I'm sure I speak for many disgusted and disgruntled readers when I say, WHY CAN'T YOU JUST SHUT UP AND GO AWAY?!!!!
Charley Webb sat staring at the angry letter on her computer screen, not sure whether to laugh or cry. It wasn't just that the letter was so nasty that had her feeling so unsettled -- she'd received many that were worse over the years, including several this very morning. Nor was it the almost hysterical tone of today's letter. Again, she was used to reader outrage. And it wasn't the wildly overused punctuation either. Writers of angry e-mails tended to view their every sentence as important and therefore worthy of capital letters, italics, and multiple exclamation points. It wasn't even the personal nature of the attack. Any woman who devoted a thousand words to her recent Brazilian wax had to expect attacks of a personal nature. Some -- including a few of her colleagues -- might even say she invited them, that she prided herself on being provocative.

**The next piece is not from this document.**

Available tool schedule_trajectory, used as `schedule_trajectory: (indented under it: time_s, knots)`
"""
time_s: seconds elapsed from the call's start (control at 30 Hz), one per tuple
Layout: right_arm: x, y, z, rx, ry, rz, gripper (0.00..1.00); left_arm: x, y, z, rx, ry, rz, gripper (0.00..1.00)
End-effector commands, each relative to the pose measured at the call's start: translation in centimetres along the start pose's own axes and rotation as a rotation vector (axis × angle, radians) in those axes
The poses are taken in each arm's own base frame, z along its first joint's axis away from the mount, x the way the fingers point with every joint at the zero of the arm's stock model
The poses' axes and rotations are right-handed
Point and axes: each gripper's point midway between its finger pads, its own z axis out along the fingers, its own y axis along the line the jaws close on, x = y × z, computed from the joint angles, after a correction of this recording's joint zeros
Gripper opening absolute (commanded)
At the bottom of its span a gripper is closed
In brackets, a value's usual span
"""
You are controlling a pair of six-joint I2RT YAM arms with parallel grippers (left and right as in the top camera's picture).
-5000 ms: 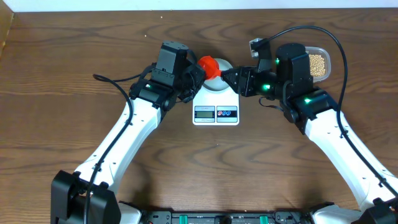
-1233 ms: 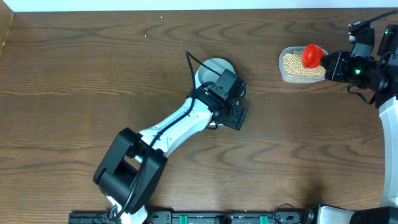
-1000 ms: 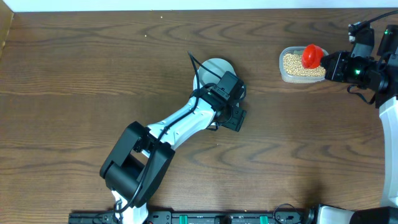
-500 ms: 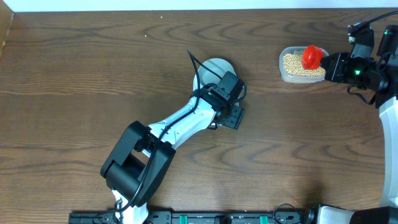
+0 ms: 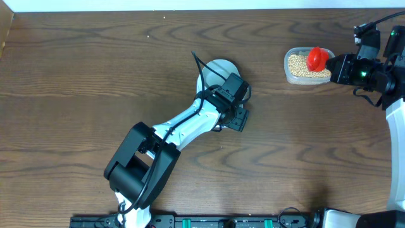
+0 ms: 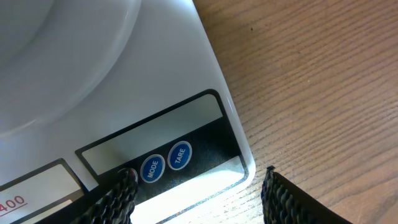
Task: Scoop item into bowl and weigh 50g on scale
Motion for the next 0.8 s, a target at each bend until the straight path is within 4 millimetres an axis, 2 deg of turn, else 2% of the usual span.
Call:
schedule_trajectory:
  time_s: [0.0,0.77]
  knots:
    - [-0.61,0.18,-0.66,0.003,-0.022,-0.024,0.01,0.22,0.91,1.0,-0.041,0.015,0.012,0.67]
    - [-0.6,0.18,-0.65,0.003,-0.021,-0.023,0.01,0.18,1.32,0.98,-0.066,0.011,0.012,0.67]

She got what she deserved, they might say.
They might even be right.
Charley shrugged. She was used to controversy and criticism. She was used to being called incompetent and lightweight, as well as a host of other more unflattering epithets. She'd grown used to having her motives questioned, her integrity impugned, and her looks dissected and disparaged. She was also used to being told it was those same looks that had gotten her a byline in the first place. Or that one of her more famous sisters must have pulled some strings. Or that her father, a highly esteemed professor of English literature at Yale, had used his influence to get her the job.